Defensive end John Henderson and his cohorts led a tough pass rush that got in Grossman's face and took some of the heat off of suspect secondary. Grossman got his yards, as he usually will -- 362 of them altogether -- but only the face of a rush that left him shaken and stirred and usually very short on time.

Offensively, the Volunteer line detonated huge holes that the speedy and elusive Stephens, running seemingly with the burden of all that Gator dominance on his relatively small shoulders, running almost angrily, exploited for a near-record 226 rushing yards on just 19 carries, outgaining Florida's ground game almost eight yards to one by himself. Only Herschel Walker, twenty years ago, ever whipped a Florida defense with more impunity. Meanwhile, Casey Clausen will make no one who follows Tennessee forget Peyton Manning, but in his first ever start against the Gators, Clausen already has a better record against them than the beloved Manning ever will. Calm, apparently unruffled by his surroundings, Clausen was never flashy, only efficient -- 17 of 25 for 168 yards, a mere shadow of his counterpart -- but this time, efficiency under center was all Tennessee required.

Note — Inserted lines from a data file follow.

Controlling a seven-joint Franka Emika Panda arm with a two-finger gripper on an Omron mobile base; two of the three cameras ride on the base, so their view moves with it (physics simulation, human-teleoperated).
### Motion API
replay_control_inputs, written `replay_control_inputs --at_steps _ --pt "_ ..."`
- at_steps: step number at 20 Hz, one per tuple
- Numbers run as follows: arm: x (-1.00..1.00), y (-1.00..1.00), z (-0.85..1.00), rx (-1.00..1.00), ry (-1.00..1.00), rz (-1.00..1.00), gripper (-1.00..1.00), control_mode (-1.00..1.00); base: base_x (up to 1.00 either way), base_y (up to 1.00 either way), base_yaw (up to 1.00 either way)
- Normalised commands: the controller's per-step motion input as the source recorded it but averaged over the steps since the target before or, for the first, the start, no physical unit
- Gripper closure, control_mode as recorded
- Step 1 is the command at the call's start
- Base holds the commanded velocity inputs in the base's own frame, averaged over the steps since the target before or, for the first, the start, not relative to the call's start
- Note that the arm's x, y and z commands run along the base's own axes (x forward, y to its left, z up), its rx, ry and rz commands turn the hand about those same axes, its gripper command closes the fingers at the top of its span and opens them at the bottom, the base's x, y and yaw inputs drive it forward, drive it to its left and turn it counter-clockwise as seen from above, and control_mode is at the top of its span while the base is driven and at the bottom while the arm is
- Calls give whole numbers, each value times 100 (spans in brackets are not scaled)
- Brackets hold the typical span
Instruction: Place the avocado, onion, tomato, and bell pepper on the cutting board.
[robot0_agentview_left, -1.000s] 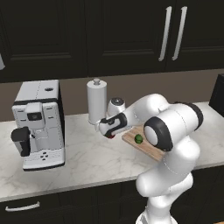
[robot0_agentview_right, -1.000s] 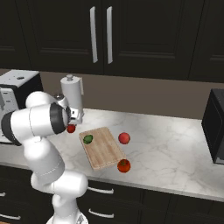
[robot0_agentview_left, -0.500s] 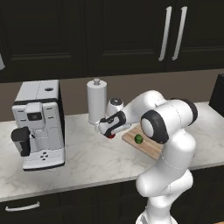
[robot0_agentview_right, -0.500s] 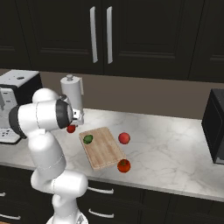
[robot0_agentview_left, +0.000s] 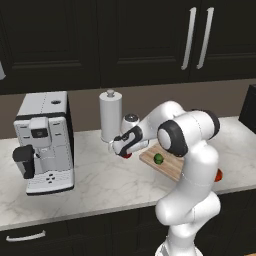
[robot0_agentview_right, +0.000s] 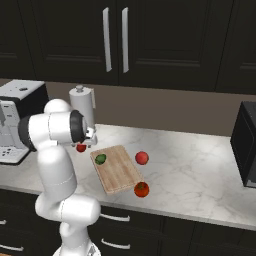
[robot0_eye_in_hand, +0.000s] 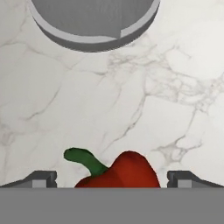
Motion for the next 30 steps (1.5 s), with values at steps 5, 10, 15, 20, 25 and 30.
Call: replay_control_inputs --at_steps 5,10,15,20,25,30 --pt "3 0 -18 -1 1 0 100 -100 0 0 0" --pt "-1 0 0 0 0 0 100 -100 0 0 0" --pt "-29 0 29 0 -3 0 100 -100 0 0 0" --pt "-42 0 66 0 0 -1 100 -100 0 0 0" --pt "-50 -23 75 0 0 -5 100 -100 0 0 0" --pt "-60 -40 71 0 -2 -4 100 -100 0 0 0"
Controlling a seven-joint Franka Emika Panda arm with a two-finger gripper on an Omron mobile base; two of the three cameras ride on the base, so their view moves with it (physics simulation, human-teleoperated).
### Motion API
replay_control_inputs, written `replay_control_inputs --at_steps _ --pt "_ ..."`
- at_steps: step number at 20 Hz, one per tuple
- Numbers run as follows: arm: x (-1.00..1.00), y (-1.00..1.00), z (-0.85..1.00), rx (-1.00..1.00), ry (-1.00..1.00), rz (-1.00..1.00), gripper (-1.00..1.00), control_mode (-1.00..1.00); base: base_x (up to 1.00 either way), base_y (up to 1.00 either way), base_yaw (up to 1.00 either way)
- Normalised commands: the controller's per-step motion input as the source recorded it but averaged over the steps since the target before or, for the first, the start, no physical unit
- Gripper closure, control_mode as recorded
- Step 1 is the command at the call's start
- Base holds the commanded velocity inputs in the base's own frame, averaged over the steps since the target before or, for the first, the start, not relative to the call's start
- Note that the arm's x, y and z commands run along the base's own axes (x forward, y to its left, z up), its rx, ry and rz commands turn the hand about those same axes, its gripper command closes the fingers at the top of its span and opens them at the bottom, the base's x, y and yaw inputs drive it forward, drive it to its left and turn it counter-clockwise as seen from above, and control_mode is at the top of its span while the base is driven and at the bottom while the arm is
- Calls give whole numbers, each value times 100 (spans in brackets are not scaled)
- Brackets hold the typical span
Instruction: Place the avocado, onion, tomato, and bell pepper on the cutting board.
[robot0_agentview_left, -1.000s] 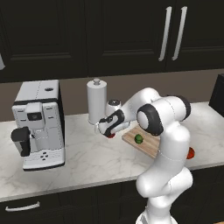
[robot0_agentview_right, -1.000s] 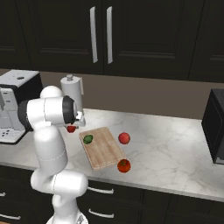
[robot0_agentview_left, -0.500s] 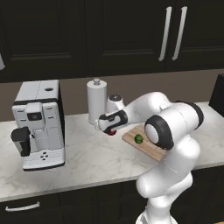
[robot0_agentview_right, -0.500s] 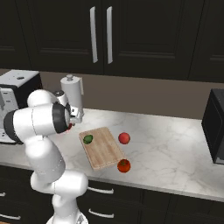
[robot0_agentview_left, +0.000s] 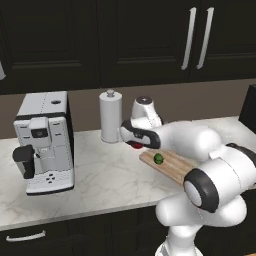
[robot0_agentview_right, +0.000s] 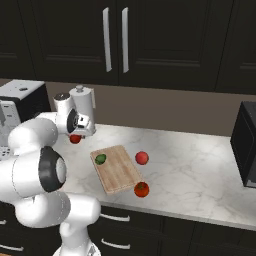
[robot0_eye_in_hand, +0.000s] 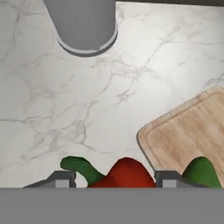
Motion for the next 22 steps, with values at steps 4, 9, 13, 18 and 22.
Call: replay_control_inputs --at_steps 4,9,13,18,22 --pt "-57 -58 46 0 -8 -5 100 -100 0 0 0" --pt "-23 -67 24 0 -2 -7 100 -100 0 0 0" --pt "-1 -63 14 -2 0 -9 100 -100 0 0 0" --pt "1 -61 7 -1 0 -9 100 -100 0 0 0" --pt "9 -48 0 0 1 -7 100 -100 0 0 0"
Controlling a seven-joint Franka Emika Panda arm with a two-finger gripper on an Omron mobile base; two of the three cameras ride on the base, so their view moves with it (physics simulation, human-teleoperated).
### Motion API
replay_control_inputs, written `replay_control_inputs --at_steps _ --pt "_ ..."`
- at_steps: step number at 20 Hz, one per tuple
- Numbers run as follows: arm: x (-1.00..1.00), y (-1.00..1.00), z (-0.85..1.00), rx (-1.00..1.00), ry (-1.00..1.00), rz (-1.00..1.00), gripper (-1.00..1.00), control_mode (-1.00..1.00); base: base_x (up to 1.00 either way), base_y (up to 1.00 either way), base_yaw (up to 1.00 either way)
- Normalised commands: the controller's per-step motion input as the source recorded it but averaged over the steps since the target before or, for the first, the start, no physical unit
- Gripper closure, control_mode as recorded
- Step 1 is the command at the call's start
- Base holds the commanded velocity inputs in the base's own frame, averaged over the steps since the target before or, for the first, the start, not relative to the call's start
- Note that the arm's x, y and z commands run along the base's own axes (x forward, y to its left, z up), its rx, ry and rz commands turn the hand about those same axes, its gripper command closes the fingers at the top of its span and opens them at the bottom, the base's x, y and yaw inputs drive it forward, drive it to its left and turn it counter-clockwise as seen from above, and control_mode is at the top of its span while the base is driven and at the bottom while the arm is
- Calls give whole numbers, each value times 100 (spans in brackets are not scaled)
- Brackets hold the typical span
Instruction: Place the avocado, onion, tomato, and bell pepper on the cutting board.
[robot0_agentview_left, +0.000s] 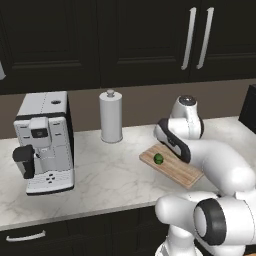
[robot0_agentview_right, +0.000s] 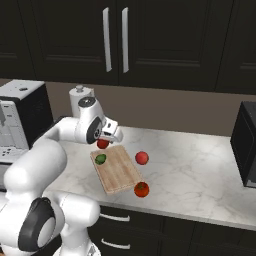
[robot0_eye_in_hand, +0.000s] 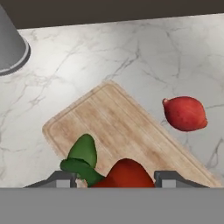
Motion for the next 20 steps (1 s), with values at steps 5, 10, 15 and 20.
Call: replay_control_inputs --at_steps 5,10,15,20 --pt "5 -21 -10 0 0 0 100 -100 0 0 0" --pt "10 -2 -23 0 2 0 100 -100 0 0 0" --pt "21 0 -25 0 5 0 100 -100 0 0 0" --pt "21 0 -23 0 6 0 100 -100 0 0 0"
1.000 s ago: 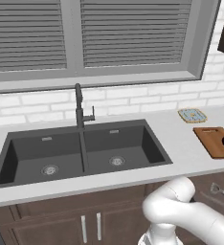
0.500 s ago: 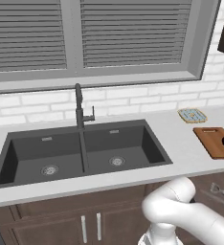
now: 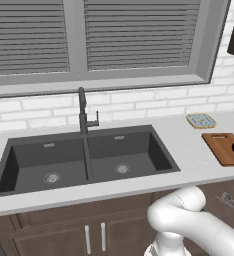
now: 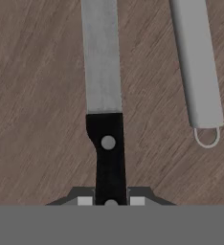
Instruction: Place the appropriate cutting tool for cutting the avocado skin on the cutting board.
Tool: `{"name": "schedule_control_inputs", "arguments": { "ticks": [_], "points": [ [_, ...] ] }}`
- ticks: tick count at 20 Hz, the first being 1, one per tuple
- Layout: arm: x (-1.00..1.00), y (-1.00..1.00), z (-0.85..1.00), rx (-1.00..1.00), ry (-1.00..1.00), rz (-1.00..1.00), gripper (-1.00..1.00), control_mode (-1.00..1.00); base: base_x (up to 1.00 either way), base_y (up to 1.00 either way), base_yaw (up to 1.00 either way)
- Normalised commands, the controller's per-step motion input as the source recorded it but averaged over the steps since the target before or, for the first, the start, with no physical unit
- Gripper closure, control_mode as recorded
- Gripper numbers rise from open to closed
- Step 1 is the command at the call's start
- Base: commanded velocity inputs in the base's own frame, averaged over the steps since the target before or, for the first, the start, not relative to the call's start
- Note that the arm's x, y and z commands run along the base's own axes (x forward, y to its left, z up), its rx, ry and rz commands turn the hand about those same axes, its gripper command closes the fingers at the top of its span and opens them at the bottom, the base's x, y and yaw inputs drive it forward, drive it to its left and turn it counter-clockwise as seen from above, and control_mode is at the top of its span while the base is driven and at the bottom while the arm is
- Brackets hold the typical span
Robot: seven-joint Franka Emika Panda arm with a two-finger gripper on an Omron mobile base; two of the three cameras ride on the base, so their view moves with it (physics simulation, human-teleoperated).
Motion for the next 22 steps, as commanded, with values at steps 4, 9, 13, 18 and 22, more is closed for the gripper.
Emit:
{"name": "schedule_control_inputs", "arguments": {
  "ticks": [4, 9, 13, 18, 22],
  "points": [
    [-0.18, 0.00, 0.62, 0.00, 0.10, 0.03, 1.00, -1.00, 0.00, 0.00, 0.00],
    [-0.03, 0.00, 0.07, -0.02, 0.21, 0.17, 1.00, -1.00, 0.00, 0.00, 0.00],
    [-0.35, 0.00, 0.40, 0.00, 0.06, 0.22, 1.00, -1.00, 0.00, 0.00, 0.00],
    [-0.45, 0.00, 0.61, 0.00, 0.00, 0.18, 1.00, -1.00, 0.00, 0.00, 0.00],
    [-0.35, 0.00, 0.54, 0.00, -0.01, 0.12, 1.00, -1.00, 0.00, 0.00, 0.00]
  ]
}}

But even with Stephens' heroics, Clausen's sometimes pugnacious solidity, and stout Volunteer defensive play, the Gators still held two bullets in the Fun 'N Gun until inside of two minutes left to play, much later than anyone in Tennessee would have preferred and presumably, based on the past, late enough to still erase all of the Volunteers' hard work. But a two-point conversion try that would've tied the game lanced harmlessly incomplete through the warm night and into the back wall of the end zone. An onside kick attempt, universally predicted but still dangerous, seemed to hang in the air for a long time, maybe as long as all those years of Gator dominance and Volunteer frustration, before finding a home in the sizable hands of Tennessee's John Finlayson. Finlayson, with four catches on the season, half of them this day, rarely touches the ball, but as he leapt and clasped on and refused to let go in the biggest play of his career, all of the air came out of the Gators and Florida was finally done. Fulmer was soaked; the Tennessee players were grinning. The scoreboard confirmed it, and you couldn't blame anyone for checking: at 0:00 -- Tennessee 34, Florida 32.

"Too often," I once wrote, "Tennessee seems merely to hope for victory, while Florida expects it." That was usually true. But things are finally looking up again for Tennessee -- they are, you might even say, looking Rosy.